● Work to complete
Although the data below contains pictures, please reproduce only its words, exactly.

● Records provided
== Segment start ==
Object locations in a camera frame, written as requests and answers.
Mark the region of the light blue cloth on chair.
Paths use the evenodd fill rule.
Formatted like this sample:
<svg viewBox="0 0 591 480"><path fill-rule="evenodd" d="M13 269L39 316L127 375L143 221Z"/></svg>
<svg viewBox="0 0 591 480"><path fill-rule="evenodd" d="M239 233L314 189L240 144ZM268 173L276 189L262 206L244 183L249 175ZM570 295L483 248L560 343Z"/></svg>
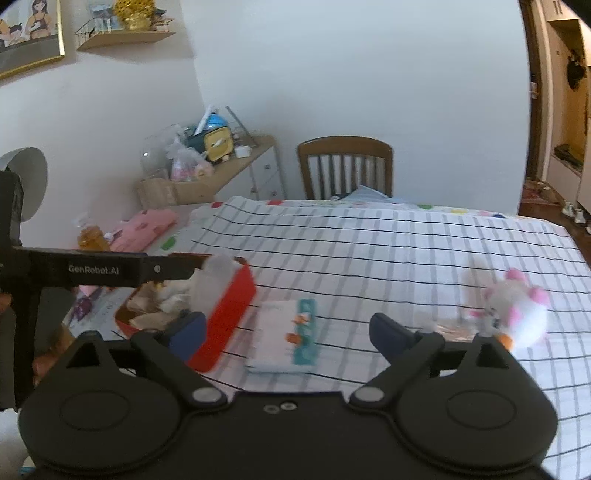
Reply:
<svg viewBox="0 0 591 480"><path fill-rule="evenodd" d="M370 203L402 203L401 199L393 198L383 192L367 186L360 186L353 192L342 193L335 196L335 200L348 202L370 202Z"/></svg>

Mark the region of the cardboard box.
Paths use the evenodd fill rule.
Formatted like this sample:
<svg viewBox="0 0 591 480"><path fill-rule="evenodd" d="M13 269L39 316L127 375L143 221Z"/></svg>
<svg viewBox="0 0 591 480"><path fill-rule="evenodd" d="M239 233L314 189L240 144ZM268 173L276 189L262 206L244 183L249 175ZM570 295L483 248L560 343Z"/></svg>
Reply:
<svg viewBox="0 0 591 480"><path fill-rule="evenodd" d="M141 180L136 192L144 210L214 201L215 192L201 181L173 182L161 178Z"/></svg>

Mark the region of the black white checkered tablecloth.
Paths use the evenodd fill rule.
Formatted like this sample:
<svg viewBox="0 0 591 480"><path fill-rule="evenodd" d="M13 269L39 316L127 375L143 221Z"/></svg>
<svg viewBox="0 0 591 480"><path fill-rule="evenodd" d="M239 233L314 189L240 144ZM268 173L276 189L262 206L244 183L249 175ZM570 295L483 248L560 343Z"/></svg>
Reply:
== Segment end ==
● Task solution
Object locations in a camera frame, written as requests and answers.
Mark the region of the light blue cloth on chair.
Paths use the evenodd fill rule.
Formatted like this sample:
<svg viewBox="0 0 591 480"><path fill-rule="evenodd" d="M13 269L39 316L127 375L143 221Z"/></svg>
<svg viewBox="0 0 591 480"><path fill-rule="evenodd" d="M239 233L314 189L240 144ZM268 173L276 189L262 206L244 183L249 175ZM570 295L483 248L560 343Z"/></svg>
Reply:
<svg viewBox="0 0 591 480"><path fill-rule="evenodd" d="M370 203L402 203L401 199L393 198L383 192L367 186L360 186L353 192L342 193L335 196L335 200L348 202L370 202Z"/></svg>

Mark the region of the cardboard box.
Paths use the evenodd fill rule.
Formatted like this sample:
<svg viewBox="0 0 591 480"><path fill-rule="evenodd" d="M13 269L39 316L127 375L143 221Z"/></svg>
<svg viewBox="0 0 591 480"><path fill-rule="evenodd" d="M239 233L314 189L240 144ZM268 173L276 189L262 206L244 183L249 175ZM570 295L483 248L560 343Z"/></svg>
Reply:
<svg viewBox="0 0 591 480"><path fill-rule="evenodd" d="M141 180L136 192L144 210L214 201L215 192L201 181L173 182L161 178Z"/></svg>

Mark the region of the black white checkered tablecloth.
Paths use the evenodd fill rule.
Formatted like this sample:
<svg viewBox="0 0 591 480"><path fill-rule="evenodd" d="M13 269L39 316L127 375L143 221Z"/></svg>
<svg viewBox="0 0 591 480"><path fill-rule="evenodd" d="M239 233L314 189L240 144ZM268 173L276 189L262 206L244 183L249 175ZM570 295L483 248L560 343Z"/></svg>
Reply:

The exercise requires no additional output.